### Task objective
For this exercise, print only the lines from the one containing "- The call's" through the end of the material below, exactly as given.

### Dataset records
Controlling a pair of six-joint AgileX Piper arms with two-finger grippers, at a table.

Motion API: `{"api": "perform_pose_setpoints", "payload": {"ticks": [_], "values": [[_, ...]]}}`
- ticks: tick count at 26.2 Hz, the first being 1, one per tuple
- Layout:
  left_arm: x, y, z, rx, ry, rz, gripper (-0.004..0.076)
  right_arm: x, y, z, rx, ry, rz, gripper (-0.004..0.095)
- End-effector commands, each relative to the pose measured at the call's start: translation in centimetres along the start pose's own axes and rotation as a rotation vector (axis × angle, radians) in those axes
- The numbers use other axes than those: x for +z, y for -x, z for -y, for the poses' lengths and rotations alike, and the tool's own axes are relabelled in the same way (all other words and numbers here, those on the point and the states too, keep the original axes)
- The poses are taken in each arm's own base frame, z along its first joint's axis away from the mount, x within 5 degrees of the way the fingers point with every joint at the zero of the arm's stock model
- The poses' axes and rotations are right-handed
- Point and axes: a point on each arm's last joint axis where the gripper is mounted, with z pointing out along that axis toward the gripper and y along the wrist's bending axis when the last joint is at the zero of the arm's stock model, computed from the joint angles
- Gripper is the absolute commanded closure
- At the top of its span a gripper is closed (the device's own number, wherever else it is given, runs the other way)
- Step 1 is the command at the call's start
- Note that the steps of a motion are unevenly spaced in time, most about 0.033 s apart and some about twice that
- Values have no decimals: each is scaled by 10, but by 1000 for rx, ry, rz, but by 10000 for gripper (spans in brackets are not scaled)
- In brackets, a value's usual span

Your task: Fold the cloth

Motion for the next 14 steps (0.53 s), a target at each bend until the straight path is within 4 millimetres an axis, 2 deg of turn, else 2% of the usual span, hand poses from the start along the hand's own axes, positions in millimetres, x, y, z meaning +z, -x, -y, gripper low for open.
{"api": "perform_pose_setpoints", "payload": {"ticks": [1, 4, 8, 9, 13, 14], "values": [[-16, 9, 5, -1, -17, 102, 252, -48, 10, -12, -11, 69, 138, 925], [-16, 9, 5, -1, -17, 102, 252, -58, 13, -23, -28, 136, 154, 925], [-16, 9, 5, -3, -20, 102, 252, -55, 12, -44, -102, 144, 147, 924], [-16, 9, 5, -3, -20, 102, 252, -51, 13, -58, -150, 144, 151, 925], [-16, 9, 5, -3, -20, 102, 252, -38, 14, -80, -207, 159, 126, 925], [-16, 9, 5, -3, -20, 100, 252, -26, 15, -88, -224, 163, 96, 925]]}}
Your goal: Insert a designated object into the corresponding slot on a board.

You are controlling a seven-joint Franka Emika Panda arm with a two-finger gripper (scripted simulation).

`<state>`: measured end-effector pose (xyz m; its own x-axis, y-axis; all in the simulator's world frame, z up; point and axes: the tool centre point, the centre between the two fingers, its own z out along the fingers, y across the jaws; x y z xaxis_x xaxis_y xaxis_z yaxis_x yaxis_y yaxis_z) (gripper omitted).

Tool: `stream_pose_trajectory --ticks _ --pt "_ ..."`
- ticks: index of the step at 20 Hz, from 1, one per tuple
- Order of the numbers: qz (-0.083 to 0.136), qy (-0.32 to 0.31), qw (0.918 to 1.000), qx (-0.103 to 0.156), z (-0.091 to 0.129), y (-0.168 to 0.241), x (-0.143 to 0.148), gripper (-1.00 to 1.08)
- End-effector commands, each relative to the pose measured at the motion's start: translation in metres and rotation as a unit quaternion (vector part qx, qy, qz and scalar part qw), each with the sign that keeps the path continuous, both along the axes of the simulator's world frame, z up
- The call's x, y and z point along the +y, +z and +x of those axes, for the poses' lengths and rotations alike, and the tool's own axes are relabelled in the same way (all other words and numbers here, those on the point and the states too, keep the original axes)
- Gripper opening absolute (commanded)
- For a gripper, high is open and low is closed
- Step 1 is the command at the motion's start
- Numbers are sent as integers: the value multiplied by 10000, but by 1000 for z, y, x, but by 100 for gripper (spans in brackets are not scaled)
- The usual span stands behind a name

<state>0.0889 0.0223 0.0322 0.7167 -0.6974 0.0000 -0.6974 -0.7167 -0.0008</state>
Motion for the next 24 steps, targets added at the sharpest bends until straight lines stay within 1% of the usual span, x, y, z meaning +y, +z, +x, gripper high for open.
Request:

### Response area
- The call's x, y and z point along the +y, +z and +x of those axes, for the poses' lengths and rotations alike, and the tool's own axes are relabelled in the same way (all other words and numbers here, those on the point and the states too, keep the original axes)
- Gripper opening absolute (commanded)
- For a gripper, high is open and low is closed
- Step 1 is the command at the motion's start
- Numbers are sent as integers: the value multiplied by 10000, but by 1000 for z, y, x, but by 100 for gripper (spans in brackets are not scaled)
- The usual span stands behind a name

<state>0.0889 0.0223 0.0322 0.7167 -0.6974 0.0000 -0.6974 -0.7167 -0.0008</state>
Motion for the next 24 steps, targets added at the sharpest bends until straight lines stay within 1% of the usual span, x, y, z meaning +y, +z, +x, gripper high for open.
Request:

What appears above is the full answer.